À solução de amplificação de 900 µL, foram adicionados 100 µL do reagente PGM™ Template OT2 400 Ion Sphere™ Particles para um volume total de 1000 µL e agitada por cinco minutos. Após a agitação, todo o volume foi transferido para o filtro Ion PGM™ One Touch Plus Reaction Filter Assembly o qual foi colocado no equipamento One Touch 2 para que ocorresse a reação de PCR em emulsão.
Ao término da reação de PCR em emulsão, removeu-se o sobrenadante dos tubos deixando somente 50 µL, os quais foram unidos em um tubo Eppendorf LoBind® de 1,5 mL e procedeu-se ao processo de enriquecimento.
3.7.4.2. Enriquecimento
Após a amplificação por PCR em emulsão, as amostras que não tiveram as sequências amplificadas ao redor das microesferas foram eliminadas por meio de um procedimento de enriquecimento.
3.7.4.3. Solução Melt-Off
Para o procedimento de enriquecimento, primeiramente foram preparadas as soluções Melt-Off e Dynabeads® MyOne™ Streptavidin C1 Beads. Na solução de Melt-Off, foram combinados os seguintes reagentes: 280 µL da Solução Tween®, 40 µL de 1M NaOH, em uma solução total de 320 µL. Para o preparo da solução Dynabeads® My One™ Streptavidin C1 Beads foram transferidos 13 µL desta solução para um novo tubo Eppendorf LoBind® de 1,5 mL, o qual foi posicionado em uma estante magnética durante dois minutos. Ao término dos dois minutos de incubação, o sobrenadante foi descartado e foram adicionados 130 µL do reagente MyOne™ Beads Wash Solution, a solução foi então agitada por 30 segundos e centrifugada rapidamente.

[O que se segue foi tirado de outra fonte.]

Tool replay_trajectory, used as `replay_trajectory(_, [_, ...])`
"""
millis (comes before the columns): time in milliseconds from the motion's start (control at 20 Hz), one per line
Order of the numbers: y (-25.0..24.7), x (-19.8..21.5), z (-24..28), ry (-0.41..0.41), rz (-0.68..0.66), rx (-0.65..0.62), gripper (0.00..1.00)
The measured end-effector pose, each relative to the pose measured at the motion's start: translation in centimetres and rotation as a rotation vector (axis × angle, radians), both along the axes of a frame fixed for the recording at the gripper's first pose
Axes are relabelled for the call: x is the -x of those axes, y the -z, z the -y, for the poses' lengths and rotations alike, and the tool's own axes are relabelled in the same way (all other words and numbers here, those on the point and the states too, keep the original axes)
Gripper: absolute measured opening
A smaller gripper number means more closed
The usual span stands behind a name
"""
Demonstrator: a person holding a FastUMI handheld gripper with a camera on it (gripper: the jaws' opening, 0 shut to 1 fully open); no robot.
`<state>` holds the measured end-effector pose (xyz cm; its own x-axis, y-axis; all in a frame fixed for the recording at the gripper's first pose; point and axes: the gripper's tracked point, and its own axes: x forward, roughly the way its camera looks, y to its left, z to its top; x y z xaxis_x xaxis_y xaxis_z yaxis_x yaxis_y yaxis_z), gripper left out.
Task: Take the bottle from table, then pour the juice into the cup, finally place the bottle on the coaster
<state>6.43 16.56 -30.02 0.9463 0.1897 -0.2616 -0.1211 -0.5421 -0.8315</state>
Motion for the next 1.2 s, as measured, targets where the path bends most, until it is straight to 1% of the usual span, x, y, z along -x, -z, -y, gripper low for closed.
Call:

Ao término do preparo desses dois reagentes, foi realizado o preenchimento da tira de reação de enriquecimento.
3.7.4.4. Preenchimento da tira da reação de enriquecimento
O preenchimento da tira da reação de enriquecimento foi realizado na seguinte ordem: poço 1: 100 µL solução da amostra, poço 2: 130 µL de Dynabeads® MyOne™ Streptavidin C1 (preparada no item 5.4.5.1), poço 3: 300 µL Ion One Touch™ Wash Solution, nos poços 3, 4, 5 e 7: 300 µL da solução Melt-Off, e os poços 6 e 8 ficaram vazios. Após o preenchimento dos poços, a tira foi posicionada no aparelho Enrichment System (Thermo Fisher Sience), juntamente com um tubo de 0,2 mL contendo 10 µL de solução Neutralization Solution.

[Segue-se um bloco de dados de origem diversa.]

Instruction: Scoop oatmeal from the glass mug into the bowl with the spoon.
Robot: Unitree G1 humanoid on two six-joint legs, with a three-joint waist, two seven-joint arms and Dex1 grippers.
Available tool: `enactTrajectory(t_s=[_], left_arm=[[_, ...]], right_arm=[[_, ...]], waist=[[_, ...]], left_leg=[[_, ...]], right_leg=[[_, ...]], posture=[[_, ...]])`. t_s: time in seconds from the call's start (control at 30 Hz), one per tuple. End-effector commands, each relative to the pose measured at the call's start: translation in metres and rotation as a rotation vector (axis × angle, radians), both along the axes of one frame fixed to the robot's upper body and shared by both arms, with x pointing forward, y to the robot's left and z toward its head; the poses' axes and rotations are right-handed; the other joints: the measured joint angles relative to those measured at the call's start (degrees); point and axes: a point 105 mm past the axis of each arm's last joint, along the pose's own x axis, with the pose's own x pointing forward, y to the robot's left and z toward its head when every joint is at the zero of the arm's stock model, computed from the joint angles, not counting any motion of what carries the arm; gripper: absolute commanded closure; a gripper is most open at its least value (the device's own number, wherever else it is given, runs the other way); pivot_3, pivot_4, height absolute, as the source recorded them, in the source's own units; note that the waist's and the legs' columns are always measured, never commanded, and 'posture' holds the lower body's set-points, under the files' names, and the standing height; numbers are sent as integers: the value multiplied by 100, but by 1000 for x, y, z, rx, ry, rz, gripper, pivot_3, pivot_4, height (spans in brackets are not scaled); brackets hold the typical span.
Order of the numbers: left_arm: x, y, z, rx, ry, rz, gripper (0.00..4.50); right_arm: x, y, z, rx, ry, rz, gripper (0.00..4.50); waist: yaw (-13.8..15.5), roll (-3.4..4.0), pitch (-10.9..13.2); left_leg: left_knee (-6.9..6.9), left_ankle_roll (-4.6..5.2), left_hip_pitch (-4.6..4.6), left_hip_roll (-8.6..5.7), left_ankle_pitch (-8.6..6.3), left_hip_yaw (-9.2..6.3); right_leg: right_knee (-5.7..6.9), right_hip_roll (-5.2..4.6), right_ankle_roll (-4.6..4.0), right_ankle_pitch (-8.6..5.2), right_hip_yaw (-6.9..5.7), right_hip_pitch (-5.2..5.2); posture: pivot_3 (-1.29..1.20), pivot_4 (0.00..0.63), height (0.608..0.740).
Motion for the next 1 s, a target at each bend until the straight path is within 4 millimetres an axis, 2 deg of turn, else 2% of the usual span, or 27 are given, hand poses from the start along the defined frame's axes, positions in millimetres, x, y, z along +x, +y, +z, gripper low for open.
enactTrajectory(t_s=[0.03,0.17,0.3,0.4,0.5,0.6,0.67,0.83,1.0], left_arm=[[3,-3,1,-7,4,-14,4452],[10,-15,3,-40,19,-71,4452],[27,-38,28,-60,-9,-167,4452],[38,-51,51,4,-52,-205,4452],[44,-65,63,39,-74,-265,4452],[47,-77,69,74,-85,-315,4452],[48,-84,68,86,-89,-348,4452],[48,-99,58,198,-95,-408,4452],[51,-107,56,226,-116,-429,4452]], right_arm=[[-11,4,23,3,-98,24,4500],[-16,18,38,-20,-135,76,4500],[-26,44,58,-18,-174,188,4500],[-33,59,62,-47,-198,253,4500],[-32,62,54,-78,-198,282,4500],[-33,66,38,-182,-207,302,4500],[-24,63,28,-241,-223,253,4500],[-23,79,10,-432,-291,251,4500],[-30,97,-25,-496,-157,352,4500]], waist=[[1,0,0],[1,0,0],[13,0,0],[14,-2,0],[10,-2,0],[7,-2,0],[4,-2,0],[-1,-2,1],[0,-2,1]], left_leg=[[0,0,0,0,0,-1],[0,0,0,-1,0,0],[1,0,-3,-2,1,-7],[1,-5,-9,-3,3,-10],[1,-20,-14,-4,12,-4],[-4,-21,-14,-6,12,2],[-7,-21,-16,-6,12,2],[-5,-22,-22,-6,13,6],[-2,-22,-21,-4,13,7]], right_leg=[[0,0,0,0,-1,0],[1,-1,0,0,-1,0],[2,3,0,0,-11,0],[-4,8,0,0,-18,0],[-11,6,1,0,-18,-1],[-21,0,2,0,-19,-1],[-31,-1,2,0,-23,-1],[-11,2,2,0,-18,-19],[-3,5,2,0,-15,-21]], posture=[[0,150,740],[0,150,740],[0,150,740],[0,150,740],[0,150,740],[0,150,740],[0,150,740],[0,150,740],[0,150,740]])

Imediatamente após a reação de enriquecimento, o tubo de 0,2 mL contendo as amostras enriquecidas foi homogeneizado durante cinco vezes por inversão e as amostras foram submetidas à reação de sequenciamento.
3.7.5. Reação de sequenciamento
Para a reação de sequenciamento, foram adicionadas às amostras enriquecidas 5 µL do reagente Control Ion Sphere™ Particles, homogeneizados e centrifugados por dois minutos a 15,500 × g. Após a centrifugação, o sobrenadante foi removido até que restasse somente 15 µL aos quais foram adicionados 12 µL do primer de sequenciamento seguidos de agitação. Ao término da agitação, a reação foi colocada em um termociclador para o anelamento dos primers de sequenciamento com os seguintes parâmetros: dois minutos a 97ºC e dois minutos a 37ºC.

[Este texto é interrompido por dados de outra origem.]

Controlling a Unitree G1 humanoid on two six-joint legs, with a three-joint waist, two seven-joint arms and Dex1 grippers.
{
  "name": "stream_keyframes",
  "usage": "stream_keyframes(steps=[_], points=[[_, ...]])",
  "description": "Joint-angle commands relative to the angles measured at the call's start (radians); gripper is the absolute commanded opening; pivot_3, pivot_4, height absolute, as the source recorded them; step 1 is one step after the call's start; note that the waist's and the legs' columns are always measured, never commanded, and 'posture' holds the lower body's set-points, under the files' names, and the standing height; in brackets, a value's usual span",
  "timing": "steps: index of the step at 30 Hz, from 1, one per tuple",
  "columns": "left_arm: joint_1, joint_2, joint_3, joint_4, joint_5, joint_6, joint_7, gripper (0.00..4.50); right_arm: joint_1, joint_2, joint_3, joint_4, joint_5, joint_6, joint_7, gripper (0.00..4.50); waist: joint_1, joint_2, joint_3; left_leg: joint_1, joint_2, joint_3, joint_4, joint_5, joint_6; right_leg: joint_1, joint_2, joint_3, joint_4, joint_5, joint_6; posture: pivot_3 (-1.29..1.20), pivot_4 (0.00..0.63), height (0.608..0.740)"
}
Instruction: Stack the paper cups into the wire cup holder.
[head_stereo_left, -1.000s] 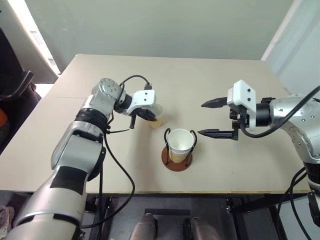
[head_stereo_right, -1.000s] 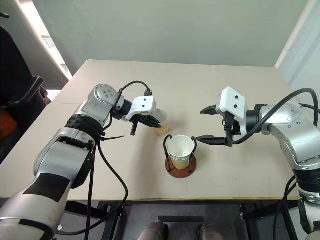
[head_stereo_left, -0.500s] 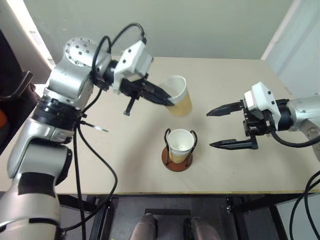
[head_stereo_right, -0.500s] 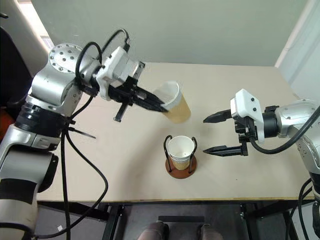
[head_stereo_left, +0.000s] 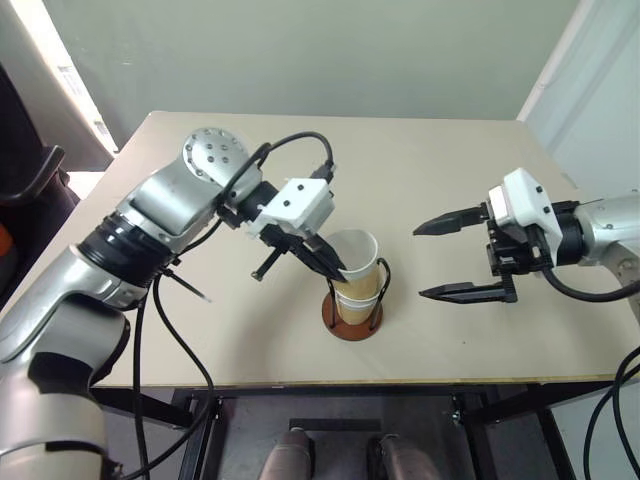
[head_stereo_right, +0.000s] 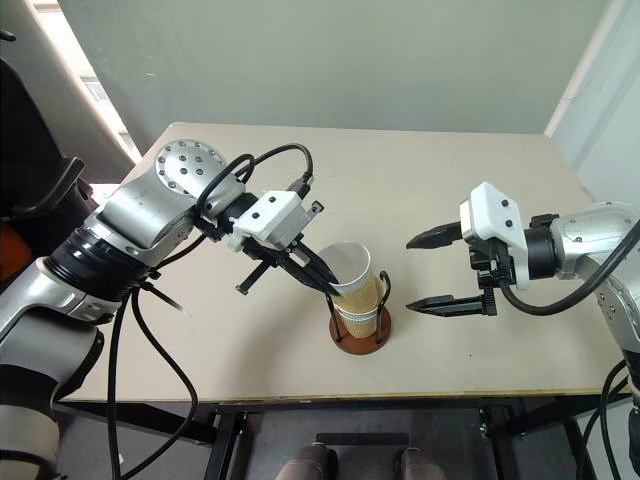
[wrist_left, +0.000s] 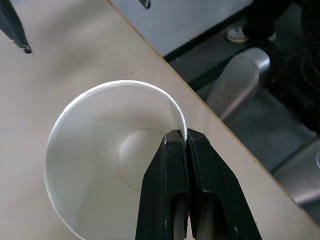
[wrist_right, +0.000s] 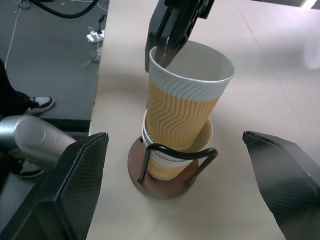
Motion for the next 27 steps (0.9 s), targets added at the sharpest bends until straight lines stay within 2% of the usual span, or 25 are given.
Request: stream_keyframes(steps=[1, 4, 8, 15, 20, 23, 27], points=[[-0.011, -0.009, 0.024, -0.001, 0.021, -0.019, -0.039, 0.04, -0.008, -0.016, -0.035, -0.022, 0.015, -0.001, -0.007, 4.5, 0.0, 0.0, 0.0, 0.0, 0.0, 0.0, 0.0, 0.0, 0.0, 0.0, 0.0, 0.0, 0.0, 0.0, 0.0, 0.0, 0.15, 0.74], [-0.009, -0.017, 0.024, -0.005, 0.032, -0.003, -0.039, 0.04, -0.01, -0.015, -0.03, -0.02, 0.014, -0.001, -0.006, 4.5, 0.0, 0.0, 0.0, 0.0, 0.0, 0.0, 0.0, 0.0, 0.0, 0.0, 0.0, 0.0, 0.0, 0.0, 0.0, 0.0, 0.15, 0.74], [0.003, -0.021, 0.02, -0.02, 0.047, 0.008, -0.039, 1.2, -0.014, -0.011, -0.025, -0.014, 0.009, -0.005, -0.005, 4.5, 0.0, 0.0, 0.0, 0.0, 0.0, 0.0, 0.0, 0.0, 0.0, 0.0, 0.0, 0.0, -0.001, 0.0, 0.0, 0.0, 0.15, 0.74], [0.012, -0.052, 0.07, 0.014, 0.09, -0.01, -0.039, 3.61, -0.008, -0.011, -0.021, -0.009, 0.004, -0.014, 0.003, 4.5, 0.0, 0.0, 0.0, 0.0, 0.0, 0.0, 0.0, 0.0, 0.0, 0.0, 0.0, 0.0, -0.001, 0.0, 0.0, 0.0, 0.15, 0.74], [0.038, -0.086, 0.193, 0.051, 0.149, 0.037, 0.003, 3.61, -0.039, 0.018, 0.016, 0.032, -0.007, -0.039, 0.027, 4.5, -0.003, 0.0, 0.0, 0.0, 0.0, 0.0, 0.0, 0.0, 0.0, 0.0, 0.0, 0.0, -0.001, 0.0, 0.0, 0.0, 0.15, 0.74], [0.13, -0.004, 0.34, 0.028, 0.115, 0.161, 0.085, 3.61, -0.084, 0.044, 0.079, 0.144, -0.087, -0.095, 0.042, 4.5, -0.014, 0.0, 0.0, 0.0, 0.0, 0.0, 0.0, 0.0, 0.0, 0.0, 0.0, 0.001, 0.0, 0.0, 0.0, 0.0, 0.15, 0.74], [0.37, 0.151, 0.564, -0.054, 0.04, 0.316, 0.163, 3.61, -0.132, 0.056, 0.068, 0.313, -0.118, -0.151, 0.073, 4.5, -0.032, 0.001, 0.0, 0.005, 0.0, 0.002, -0.003, 0.001, -0.001, -0.001, 0.002, 0.005, 0.0, 0.0, 0.0, 0.0, 0.15, 0.74]])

Após o anelamento dos primers de sequenciamento, foram adicionados 3 µL de Ion PGM™ Sequencing 400 v2 Polymerase, homogeneizados com o auxílio de uma pipeta e incubados por cinco minutos à temperatura ambiente. Ao término do período de incubação, todo o volume da amostra (~ 30 µL) foi introduzido em um chip ion 318 v2 (Thermo Fisher Scientific) e colocado no sequenciador Ion Torrent PGM (Thermo Fisher Scientific), para a realização do sequenciamento.